NEWTON — Colorado-based New Millennium Wind Energy, a builder wind turbines, has chosen the Kansas Logistics Park in Newton for its first manufacturing facility, Gov. Sam Brownback announced Friday afternoon during a press conference in Newton.
The firm, which will employ 70 people initially with plans to grow to 350 soon, will break ground within 60 days on the first phase of a facility that will exceed 200,000 square feet, company CEO Drew Thacker said.
Its product is an innovative point-of-use turbine that targets major facilities such as office buildings, casinos, stadiums and large retailers. The turbines will be 35 by 28 feet and will be largely made of composites, Thacker said. The new company will utilize the composites and crash dynamics expertise of the National Institute for Aviation Research at Wichita State University. NIAR head John Tomblin is on the New Millennium board.
Initial products will include 20- and 60-kilowatt turbines, named Dorothy and Toto.
Thacker said after the announcement that the turbine location at the user, or point of use, minimizes loss of energy to transmission systems and conceivably could generate more energy than the facility can use, allowing sale back to major energy providers.

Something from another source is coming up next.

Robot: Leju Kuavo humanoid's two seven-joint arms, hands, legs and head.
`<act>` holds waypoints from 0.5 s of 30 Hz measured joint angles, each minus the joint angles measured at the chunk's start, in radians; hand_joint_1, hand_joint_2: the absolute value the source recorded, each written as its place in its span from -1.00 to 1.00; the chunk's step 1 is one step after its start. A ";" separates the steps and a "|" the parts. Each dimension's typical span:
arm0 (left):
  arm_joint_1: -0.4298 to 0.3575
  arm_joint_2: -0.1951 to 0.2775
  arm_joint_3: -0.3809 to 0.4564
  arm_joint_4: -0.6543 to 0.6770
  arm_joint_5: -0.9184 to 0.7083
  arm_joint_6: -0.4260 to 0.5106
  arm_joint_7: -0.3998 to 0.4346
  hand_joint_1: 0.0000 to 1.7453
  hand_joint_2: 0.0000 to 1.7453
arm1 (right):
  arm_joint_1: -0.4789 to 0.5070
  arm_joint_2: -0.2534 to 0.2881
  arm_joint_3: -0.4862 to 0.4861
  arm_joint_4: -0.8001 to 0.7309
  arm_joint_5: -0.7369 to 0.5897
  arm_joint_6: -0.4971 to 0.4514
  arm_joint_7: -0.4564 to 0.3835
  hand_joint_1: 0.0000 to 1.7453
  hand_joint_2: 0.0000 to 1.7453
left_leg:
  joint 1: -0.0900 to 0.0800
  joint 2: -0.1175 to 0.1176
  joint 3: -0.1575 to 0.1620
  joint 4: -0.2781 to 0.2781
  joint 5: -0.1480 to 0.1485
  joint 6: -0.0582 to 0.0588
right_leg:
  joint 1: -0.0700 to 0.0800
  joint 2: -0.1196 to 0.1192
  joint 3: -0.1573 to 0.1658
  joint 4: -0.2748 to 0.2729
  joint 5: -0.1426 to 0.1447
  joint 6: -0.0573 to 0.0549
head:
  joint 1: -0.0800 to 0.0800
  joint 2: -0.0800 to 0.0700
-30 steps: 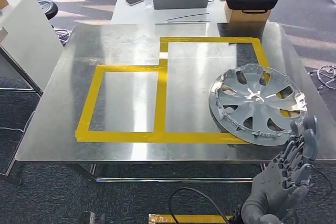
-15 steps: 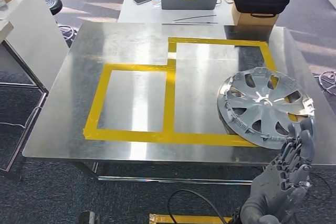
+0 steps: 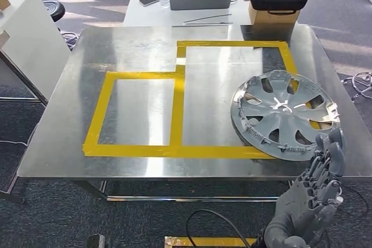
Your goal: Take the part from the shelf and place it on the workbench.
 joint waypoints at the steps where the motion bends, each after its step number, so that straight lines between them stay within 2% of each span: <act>1: -0.001 0.000 0.000 0.000 0.000 0.001 0.005 -1.00 -1.00 | 0.000 0.000 0.000 0.000 0.000 0.000 0.000 -1.00 -1.00 | 0.000 0.000 0.029 -0.058 0.018 0.004 | 0.002 0.001 -0.002 0.003 -0.001 0.004 | -0.001 0.000; 2: -0.002 0.000 0.000 0.000 0.000 0.001 0.012 -1.00 -1.00 | 0.000 0.000 0.001 0.000 0.000 0.000 0.001 -1.00 -1.00 | 0.000 -0.001 0.046 -0.096 0.026 0.009 | 0.005 0.002 -0.005 0.005 -0.001 0.009 | -0.001 0.000; 5: -0.001 -0.001 0.002 0.000 0.006 0.003 0.042 -1.00 0.50 | 0.000 0.000 0.003 0.000 -0.002 0.000 0.005 -1.00 -1.00 | -0.001 -0.002 0.053 -0.122 0.028 0.028 | 0.004 0.002 -0.011 0.007 0.002 0.027 | 0.000 0.000; 6: 0.000 -0.002 0.002 0.000 0.008 0.005 0.052 -1.00 1.00 | 0.000 0.000 0.004 0.001 -0.003 0.000 0.006 -1.00 -1.00 | 0.000 -0.001 0.052 -0.123 0.032 0.034 | 0.003 0.001 -0.015 0.018 -0.008 0.032 | 0.001 0.000; 8: 0.000 -0.003 0.004 0.000 0.007 0.012 0.070 -1.00 1.00 | -0.001 0.000 0.006 0.001 -0.004 0.000 0.007 -1.00 -1.00 | 0.002 0.001 0.049 -0.125 0.039 0.043 | 0.002 -0.001 -0.047 0.099 -0.065 0.041 | 0.006 0.000; 10: 0.000 -0.003 0.004 0.000 0.006 0.019 0.080 -1.00 1.00 | -0.002 0.000 0.007 0.003 -0.006 0.000 0.008 -1.00 -1.00 | 0.001 0.002 0.044 -0.125 0.043 0.048 | 0.002 -0.001 -0.098 0.232 -0.136 0.047 | 0.009 0.000; 11: 0.000 -0.003 0.005 0.000 0.006 0.021 0.082 -1.00 1.00 | -0.002 0.000 0.007 0.004 -0.007 0.000 0.008 -1.00 -1.00 | 0.000 0.003 0.041 -0.125 0.045 0.049 | 0.002 -0.001 -0.113 0.277 -0.152 0.048 | 0.009 0.000; 12: 0.000 -0.003 0.008 0.000 0.006 0.022 0.083 -1.00 1.00 | -0.002 0.000 0.008 0.004 -0.008 0.000 0.008 -1.00 -1.00 | -0.001 0.004 0.039 -0.124 0.047 0.050 | 0.002 -0.001 -0.111 0.286 -0.149 0.047 | 0.009 0.000; 13: 0.000 -0.003 0.010 0.000 0.006 0.023 0.084 -1.00 1.00 | -0.002 0.000 0.009 0.005 -0.008 0.000 0.008 -1.00 -1.00 | -0.001 0.003 0.037 -0.124 0.050 0.049 | 0.002 -0.001 -0.088 0.252 -0.128 0.046 | 0.009 0.000; 15: 0.000 -0.003 0.015 0.000 0.006 0.023 0.085 -1.00 1.00 | -0.003 0.000 0.010 0.005 -0.009 0.000 0.008 -1.00 -1.00 | -0.002 0.002 0.036 -0.124 0.055 0.044 | 0.002 -0.001 -0.005 0.110 -0.072 0.039 | 0.010 0.000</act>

"New Millennium represents an innovative company making exciting products in an expanding industry for the state," Brownback said. "Kansas is beautifully positioned to create new good-paying jobs through alternative energy. This is more proof that Kansas can compete and win in the global marketplace."
Brownback praised the efforts of Newton and Harvey County officials, along with Harvey County economic development chief Mickey Fornaro-Dean, who led the effort to put the deal together.
"You folks have done an outstanding job of putting together a project that's extremely exciting. It's obvious to me something special is happening in the Kansas wind corridor — Wichita, Newton, Hutchinson and Salina," Brownback said. "This is another innovative company making exciting innovations in an expanding industry in this state. Not only does Kansas rank highly in our ability to generate power from wind, we're also growing our wind supplier manufacturing base."
Thacker said the availability of skilled aerospace-oriented labor and logistics — the logistics park's proximity to rail, highway and air shipping — clinched the deal for Newton.
"If you don't have good skilled labor, this is not the kind of product you want to bring into an area," he said. "Your aircraft workers and skilled assembly are number one. Number two is logistics, in the heart of the country and the wind area."
The facility received state economic development incentives, tied to job creation. Newton and Harvey County provided tax abatements.